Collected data
+++

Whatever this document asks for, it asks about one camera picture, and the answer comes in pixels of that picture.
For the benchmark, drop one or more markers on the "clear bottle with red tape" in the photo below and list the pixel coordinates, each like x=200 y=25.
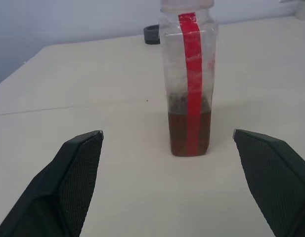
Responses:
x=189 y=98

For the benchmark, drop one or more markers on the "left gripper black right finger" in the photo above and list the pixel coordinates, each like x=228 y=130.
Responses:
x=278 y=185

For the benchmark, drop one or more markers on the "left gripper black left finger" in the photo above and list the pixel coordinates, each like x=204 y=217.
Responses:
x=56 y=192

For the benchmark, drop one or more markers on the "dark grey round holder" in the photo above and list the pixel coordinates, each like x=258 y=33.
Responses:
x=151 y=34

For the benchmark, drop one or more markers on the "white tape roll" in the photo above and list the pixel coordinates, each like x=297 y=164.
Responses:
x=304 y=10

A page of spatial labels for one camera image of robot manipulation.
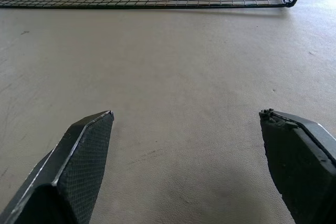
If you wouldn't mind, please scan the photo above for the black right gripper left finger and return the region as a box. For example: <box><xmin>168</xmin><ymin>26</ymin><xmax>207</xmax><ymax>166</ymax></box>
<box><xmin>0</xmin><ymin>110</ymin><xmax>114</xmax><ymax>224</ymax></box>

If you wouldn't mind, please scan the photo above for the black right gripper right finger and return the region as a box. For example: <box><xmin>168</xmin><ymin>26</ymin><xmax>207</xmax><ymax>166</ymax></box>
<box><xmin>258</xmin><ymin>108</ymin><xmax>336</xmax><ymax>224</ymax></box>

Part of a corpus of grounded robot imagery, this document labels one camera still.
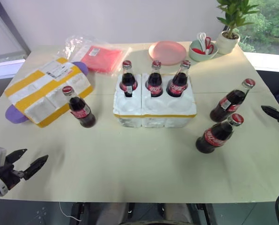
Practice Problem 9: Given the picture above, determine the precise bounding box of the green leafy plant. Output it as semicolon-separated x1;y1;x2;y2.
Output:
216;0;260;39

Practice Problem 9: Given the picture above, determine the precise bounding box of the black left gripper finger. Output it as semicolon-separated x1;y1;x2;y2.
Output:
22;154;49;181
5;148;28;166

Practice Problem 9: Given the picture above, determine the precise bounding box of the clear bag with red cloth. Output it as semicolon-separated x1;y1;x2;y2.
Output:
64;34;132;77

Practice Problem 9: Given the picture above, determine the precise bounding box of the white foam bottle holder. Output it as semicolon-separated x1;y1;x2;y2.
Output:
113;72;197;128

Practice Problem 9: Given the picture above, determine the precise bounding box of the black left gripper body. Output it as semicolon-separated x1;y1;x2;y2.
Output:
0;163;25;190

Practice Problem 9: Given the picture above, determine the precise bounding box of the purple flat plate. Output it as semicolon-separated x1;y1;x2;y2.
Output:
5;61;89;125

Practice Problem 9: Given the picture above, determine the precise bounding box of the thin white cable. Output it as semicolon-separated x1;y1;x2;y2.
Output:
58;202;82;222

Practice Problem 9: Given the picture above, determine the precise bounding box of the foam block with yellow tape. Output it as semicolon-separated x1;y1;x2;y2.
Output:
4;57;94;128

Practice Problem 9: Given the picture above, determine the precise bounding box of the red spatula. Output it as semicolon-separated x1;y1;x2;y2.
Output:
191;47;207;55

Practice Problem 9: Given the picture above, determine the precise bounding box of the white ribbed plant pot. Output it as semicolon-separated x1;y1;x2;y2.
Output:
216;30;241;55

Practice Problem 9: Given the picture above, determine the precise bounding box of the black table frame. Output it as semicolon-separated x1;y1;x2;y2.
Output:
68;202;215;225

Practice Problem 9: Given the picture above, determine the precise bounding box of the pink round plate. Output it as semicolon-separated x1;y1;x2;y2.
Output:
148;40;188;66

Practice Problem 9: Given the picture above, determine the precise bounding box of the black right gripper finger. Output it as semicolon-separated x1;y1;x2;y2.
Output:
261;105;279;120

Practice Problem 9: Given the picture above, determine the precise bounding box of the grey rounded shape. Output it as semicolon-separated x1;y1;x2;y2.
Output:
163;202;192;225

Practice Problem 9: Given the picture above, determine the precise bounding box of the glass cola bottle red cap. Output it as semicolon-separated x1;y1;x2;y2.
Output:
166;60;192;98
119;60;139;98
209;78;256;123
195;113;245;155
146;60;164;98
61;85;97;129

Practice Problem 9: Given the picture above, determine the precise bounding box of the grey window frame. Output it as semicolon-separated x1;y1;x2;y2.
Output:
0;0;32;62

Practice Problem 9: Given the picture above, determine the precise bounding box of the white whisk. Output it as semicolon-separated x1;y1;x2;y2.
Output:
196;32;207;51

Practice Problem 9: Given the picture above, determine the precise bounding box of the pale green bowl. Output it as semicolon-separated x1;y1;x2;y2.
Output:
189;39;219;62

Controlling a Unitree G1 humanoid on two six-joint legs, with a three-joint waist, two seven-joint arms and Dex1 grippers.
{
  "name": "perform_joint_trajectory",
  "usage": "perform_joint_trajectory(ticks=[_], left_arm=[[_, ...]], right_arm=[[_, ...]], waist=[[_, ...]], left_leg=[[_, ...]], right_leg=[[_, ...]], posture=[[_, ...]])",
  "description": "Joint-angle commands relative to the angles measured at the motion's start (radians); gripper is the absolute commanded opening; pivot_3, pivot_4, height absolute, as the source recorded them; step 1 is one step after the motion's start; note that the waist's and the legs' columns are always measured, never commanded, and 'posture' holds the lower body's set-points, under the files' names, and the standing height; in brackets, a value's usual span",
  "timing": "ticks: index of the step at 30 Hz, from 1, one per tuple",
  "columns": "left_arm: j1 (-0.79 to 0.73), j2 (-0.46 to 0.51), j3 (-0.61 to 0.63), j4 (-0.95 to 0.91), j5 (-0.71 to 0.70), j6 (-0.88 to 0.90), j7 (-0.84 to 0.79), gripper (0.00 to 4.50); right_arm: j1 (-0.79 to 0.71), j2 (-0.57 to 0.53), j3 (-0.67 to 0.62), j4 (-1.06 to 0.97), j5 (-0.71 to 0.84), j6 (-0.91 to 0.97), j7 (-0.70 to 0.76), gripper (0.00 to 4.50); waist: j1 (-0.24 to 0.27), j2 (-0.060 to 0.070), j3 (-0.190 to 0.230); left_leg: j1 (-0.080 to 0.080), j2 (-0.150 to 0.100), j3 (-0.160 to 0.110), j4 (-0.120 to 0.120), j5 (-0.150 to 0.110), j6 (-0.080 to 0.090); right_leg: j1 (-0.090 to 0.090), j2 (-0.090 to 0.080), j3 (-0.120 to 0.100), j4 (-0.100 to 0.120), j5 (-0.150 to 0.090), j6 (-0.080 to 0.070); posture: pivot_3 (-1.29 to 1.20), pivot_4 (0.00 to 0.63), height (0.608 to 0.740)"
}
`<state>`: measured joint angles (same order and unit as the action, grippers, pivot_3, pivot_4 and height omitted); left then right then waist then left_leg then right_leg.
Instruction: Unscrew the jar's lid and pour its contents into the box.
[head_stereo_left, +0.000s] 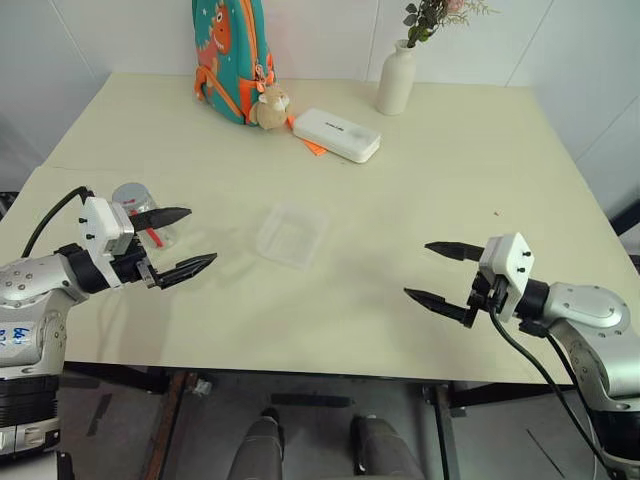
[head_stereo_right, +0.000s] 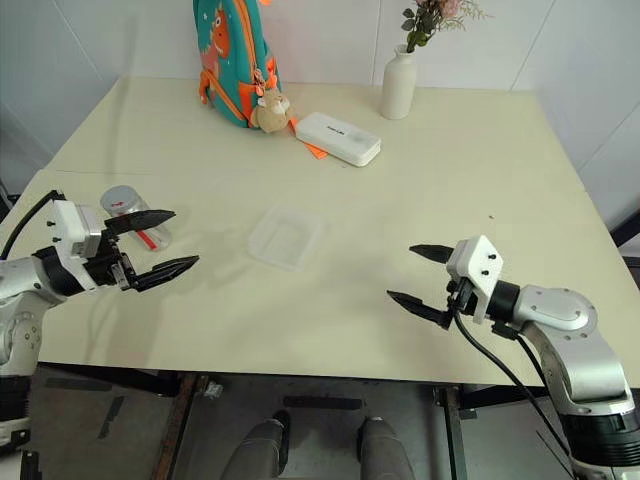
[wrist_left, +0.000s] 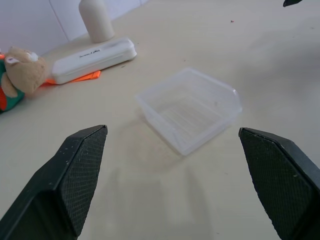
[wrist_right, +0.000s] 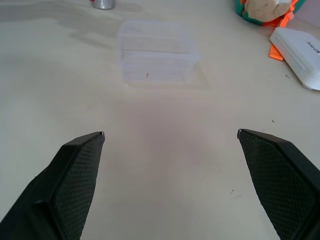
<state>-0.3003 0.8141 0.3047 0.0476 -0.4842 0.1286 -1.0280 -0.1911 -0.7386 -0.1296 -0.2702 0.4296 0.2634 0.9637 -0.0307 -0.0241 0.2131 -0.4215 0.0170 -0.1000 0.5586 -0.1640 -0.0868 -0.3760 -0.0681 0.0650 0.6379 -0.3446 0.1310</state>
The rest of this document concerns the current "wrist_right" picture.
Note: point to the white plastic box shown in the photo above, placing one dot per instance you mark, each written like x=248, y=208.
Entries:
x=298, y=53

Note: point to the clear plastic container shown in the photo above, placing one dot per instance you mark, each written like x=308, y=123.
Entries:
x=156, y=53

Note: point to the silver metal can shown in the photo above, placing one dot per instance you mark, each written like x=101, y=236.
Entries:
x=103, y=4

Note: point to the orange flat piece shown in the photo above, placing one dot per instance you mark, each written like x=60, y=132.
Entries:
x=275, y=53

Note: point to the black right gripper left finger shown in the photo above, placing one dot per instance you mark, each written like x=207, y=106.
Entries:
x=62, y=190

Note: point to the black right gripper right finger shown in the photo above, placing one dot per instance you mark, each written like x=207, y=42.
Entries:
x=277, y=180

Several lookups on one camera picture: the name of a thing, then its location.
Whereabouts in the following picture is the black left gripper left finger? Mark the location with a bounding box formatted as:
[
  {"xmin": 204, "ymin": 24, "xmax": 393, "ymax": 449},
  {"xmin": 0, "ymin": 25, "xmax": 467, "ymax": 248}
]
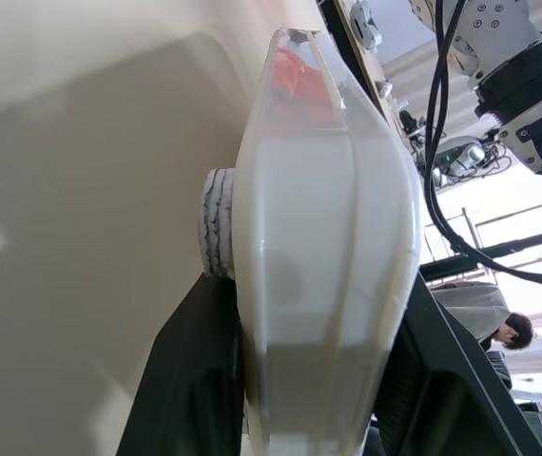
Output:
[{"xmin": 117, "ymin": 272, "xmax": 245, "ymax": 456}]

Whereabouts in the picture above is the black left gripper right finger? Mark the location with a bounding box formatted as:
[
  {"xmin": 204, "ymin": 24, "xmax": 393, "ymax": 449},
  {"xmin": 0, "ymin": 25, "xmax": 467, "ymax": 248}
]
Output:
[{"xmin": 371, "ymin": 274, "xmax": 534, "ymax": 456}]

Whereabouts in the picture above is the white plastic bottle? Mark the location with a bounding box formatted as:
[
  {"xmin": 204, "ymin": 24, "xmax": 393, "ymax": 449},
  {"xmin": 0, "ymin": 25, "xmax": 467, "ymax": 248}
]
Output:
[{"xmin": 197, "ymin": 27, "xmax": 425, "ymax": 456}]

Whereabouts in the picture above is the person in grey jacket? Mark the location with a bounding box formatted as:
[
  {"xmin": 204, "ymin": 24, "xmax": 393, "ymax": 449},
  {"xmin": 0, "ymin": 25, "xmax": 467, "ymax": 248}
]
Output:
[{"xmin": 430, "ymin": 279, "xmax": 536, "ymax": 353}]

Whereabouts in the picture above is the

+++

=== Work instruction ===
In the records above, locate every line with the string "written" and copy it.

=== Finished task ===
Note: point to the white plastic box shown in the photo above, placing one dot per instance you mark, each written like x=248, y=208.
Note: point to the clear plastic container shown in the photo above, placing one dot per instance you mark, each written like x=308, y=123.
Note: point to the silver metal can shown in the photo above, placing one dot per instance you mark, each written like x=101, y=236.
Note: point to the orange flat piece shown in the photo above, placing one dot per instance you mark, each written like x=60, y=132.
Note: point to the black right gripper left finger shown in the photo above, placing one dot per instance you mark, each written like x=207, y=106.
Note: point to the black right gripper right finger shown in the photo above, placing one dot per instance you mark, each written like x=207, y=42.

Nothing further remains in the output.